Chapter 23

4.8K 589 16
                                    

Tidak pernah terbesit dalam pikirannya sebuah keraguan untuk membunuh Lilian, bahkan ketika mereka sudah saling dekat sebelum pada akhirnya Lilian mengetahui rencananya bersama Leo.

Tetapi sialannya, mengapa Sean merasa bergetar? seolah tidak sanggup untuk melenyapkan sosok perempuan yang tampak tersenyum tipis di hadapannya tatkala sedang mengaduk adonan omelet.

Tak lama kemudian, tersadar akan kehadirannya, Lilian menatap Sean sembari mengeryitkan dahi.

"Aku kira kamu tidur," ucapnya.

Sean menggeleng, kemudian dia duduk di depan meja yang memang terhubung langsung dengan dapur.

Kebetulan juga mangkuk berisi adonan omelet berada di meja tersebut sehingga jarak mereka tidak terlalu jauh.

Sean mengusap pipi Lilian ketika menyadari bahwa ada sesuatu--- mungkin sisa tepung yang menempel di sana. Alhasil perbuatannya sukses membuat Lilian sedikit tersentak.

Namun, perempuan itu tidak menjauh, malahan Lilian mendekatkan diri agar Sean semakin menyentuhnya.

Sontak saja, Sean menurunkan tangannya dari wajah Lilian.

"Kenapa? Ada yang salah?" tanya Lilian.

"Hanya tidak ingin menganggu acara masakmu."

Senyum manis itu muncul lagi, membuat Sean kembali merasakan sensasi aneh yang bergejolak dalam tubuhnya.

"Sean, Do what you want. Even if it can hurt me, do it. I just want you to be happy."

"Hurt you?"

Lilian meraih tangan Sean kemudian mendekatkannya kembali pada pipinya.

"Do you want to kill me right?"

Sean tidak membalas, dia membiarkan Lilian berbicara apapun yang perempuan itu mau.

"Do I really not deserve to live?"

Dengan wajah sayu, yang tadinya Lilian menunduk untuk menahan tangisnya, kini perempuan itu memberanikan diri menatap Sean yang terlihat memasang raut wajah tidak berekspresi.

"I don't want to die..."

Mendengar kalimat tersebut terlontar dari mulut Lilian tak khayal membuat Sean kehilangan kendali.

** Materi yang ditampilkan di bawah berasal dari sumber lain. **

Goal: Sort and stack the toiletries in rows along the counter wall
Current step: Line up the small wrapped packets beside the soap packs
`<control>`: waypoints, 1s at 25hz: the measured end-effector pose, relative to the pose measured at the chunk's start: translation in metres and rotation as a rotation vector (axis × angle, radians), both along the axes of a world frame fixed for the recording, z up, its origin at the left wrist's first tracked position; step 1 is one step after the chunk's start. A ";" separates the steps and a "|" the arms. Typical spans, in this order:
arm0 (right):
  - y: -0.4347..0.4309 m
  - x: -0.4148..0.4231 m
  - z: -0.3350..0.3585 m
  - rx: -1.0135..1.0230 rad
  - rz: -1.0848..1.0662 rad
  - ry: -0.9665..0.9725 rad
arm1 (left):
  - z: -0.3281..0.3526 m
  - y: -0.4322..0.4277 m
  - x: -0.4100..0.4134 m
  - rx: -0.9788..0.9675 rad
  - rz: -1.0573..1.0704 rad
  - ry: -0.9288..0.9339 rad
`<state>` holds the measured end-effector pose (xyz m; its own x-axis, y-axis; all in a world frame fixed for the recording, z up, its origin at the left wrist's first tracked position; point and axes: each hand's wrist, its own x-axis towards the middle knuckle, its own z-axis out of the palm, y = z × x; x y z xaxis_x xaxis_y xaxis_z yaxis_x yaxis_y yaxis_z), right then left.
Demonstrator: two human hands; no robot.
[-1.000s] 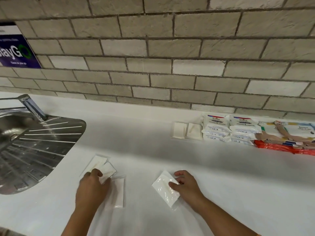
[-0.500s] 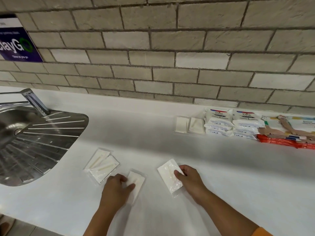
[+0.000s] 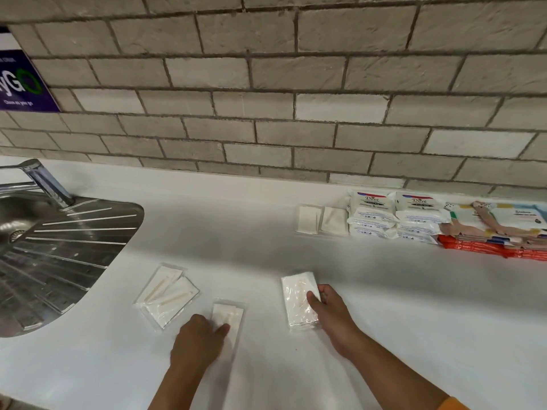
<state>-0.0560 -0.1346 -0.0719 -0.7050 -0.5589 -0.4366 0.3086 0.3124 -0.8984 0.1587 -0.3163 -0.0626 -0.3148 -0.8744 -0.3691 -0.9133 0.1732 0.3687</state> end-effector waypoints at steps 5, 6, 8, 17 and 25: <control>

Pria itu menarik tangannya dari genggaman Lilian, hingga karena itulah, tanpa sengaja Sean menjatuhkan adonan omelet yang baru saja dibuat oleh Lilian.

Suara pecahan kaca dari mangkuk yang menjadi wadah adonan terdengar keras.

Walaupun begitu, keduanya tidak bergerak sama sekali.

Sampai pada akhirnya, setelah sekian lama, suara tawa terdengar.

Bukan dari Sean, melainkan dari Lilian.

"Aku benar-benar terjebak ya?" Lilian menyampirkan helai rambut depannya ke belakang sembari menatap sendu ke arah Sean, "Tidak ada jalan lagi untuk melarikan diri dari jurang kematian yang kalian siapkan, benar begitu 'kan?"

Tidak mendapatkan respon yang berarti dari Sean, lantas Lilian nekat melangkahkan kakinya maju menuju pecahan kaca yang berserakan di lantai.

Darah sukses membasahi lantai akibat perbuatannya. Namun tetap saja, tidak ada ringisan yang terdengar.

Malahan suara makian dari Sean yang terdengar. Pria itu langsung mengangkat tubuh Lilian agar perempuan itu tidak semakin jauh melangkah kaki hingga menimbulkan luka yang semakin parah nantinya.

Sean dengan cepat melangkahkan kakinya menuju ke dalam kamar. Setelah sampai, dia mendudukkan Lilian dengan perlahan di pinggir tempat tidur.

"Bukankah semakin cepat? Dengan begitu tidak ada yang perlu disalahkan."